Assigned task: The answer should reproduce the listing below character for character.

Available data:
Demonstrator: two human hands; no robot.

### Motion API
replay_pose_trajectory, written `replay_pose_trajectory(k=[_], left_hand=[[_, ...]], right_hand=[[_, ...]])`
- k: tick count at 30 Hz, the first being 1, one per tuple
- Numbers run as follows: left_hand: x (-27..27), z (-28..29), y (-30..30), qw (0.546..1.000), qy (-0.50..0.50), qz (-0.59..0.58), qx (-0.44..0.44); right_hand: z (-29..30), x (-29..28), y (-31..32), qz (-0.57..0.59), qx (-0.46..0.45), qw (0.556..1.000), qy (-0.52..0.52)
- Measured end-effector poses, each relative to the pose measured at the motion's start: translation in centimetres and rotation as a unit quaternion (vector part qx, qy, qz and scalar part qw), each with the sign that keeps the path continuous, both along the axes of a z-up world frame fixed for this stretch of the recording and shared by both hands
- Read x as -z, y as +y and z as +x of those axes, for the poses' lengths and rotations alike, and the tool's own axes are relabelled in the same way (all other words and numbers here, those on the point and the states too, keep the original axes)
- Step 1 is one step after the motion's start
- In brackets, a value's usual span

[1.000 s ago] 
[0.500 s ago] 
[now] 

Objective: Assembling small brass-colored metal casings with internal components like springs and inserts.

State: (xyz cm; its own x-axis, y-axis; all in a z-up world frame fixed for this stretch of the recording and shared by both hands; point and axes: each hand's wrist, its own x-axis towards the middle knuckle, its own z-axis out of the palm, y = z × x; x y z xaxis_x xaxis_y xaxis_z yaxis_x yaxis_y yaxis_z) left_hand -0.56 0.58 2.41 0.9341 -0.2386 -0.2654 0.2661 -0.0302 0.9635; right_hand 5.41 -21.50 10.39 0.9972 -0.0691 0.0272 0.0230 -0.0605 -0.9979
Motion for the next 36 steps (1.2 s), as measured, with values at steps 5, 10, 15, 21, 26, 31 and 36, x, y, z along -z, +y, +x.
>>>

Task solution:
Demonstrator: two human hands; no robot.

### Motion API
replay_pose_trajectory, written `replay_pose_trajectory(k=[_], left_hand=[[_, ...]], right_hand=[[_, ...]])`
- k: tick count at 30 Hz, the first being 1, one per tuple
- Numbers run as follows: left_hand: x (-27..27), z (-28..29), y (-30..30), qw (0.546..1.000), qy (-0.50..0.50), qz (-0.59..0.58), qx (-0.44..0.44); right_hand: z (-29..30), x (-29..28), y (-31..32), qz (-0.57..0.59), qx (-0.46..0.45), qw (0.556..1.000), qy (-0.52..0.52)
- Measured end-effector poses, each relative to the pose measured at the motion's start: translation in centimetres and rotation as a unit quaternion (vector part qx, qy, qz and scalar part qw), each with the sign that keeps the path continuous, both along the axes of a z-up world frame fixed for this stretch of the recording and shared by both hands
- Read x as -z, y as +y and z as +x of those axes, for the poses' lengths and rotations alike, and the tool's own axes are relabelled in the same way (all other words and numbers here, those on the point and the states too, keep the original axes)
- Step 1 is one step after the motion's start
- In brackets, a value's usual span

[1.000 s ago] 
[0.500 s ago] 
[now] 

Objective: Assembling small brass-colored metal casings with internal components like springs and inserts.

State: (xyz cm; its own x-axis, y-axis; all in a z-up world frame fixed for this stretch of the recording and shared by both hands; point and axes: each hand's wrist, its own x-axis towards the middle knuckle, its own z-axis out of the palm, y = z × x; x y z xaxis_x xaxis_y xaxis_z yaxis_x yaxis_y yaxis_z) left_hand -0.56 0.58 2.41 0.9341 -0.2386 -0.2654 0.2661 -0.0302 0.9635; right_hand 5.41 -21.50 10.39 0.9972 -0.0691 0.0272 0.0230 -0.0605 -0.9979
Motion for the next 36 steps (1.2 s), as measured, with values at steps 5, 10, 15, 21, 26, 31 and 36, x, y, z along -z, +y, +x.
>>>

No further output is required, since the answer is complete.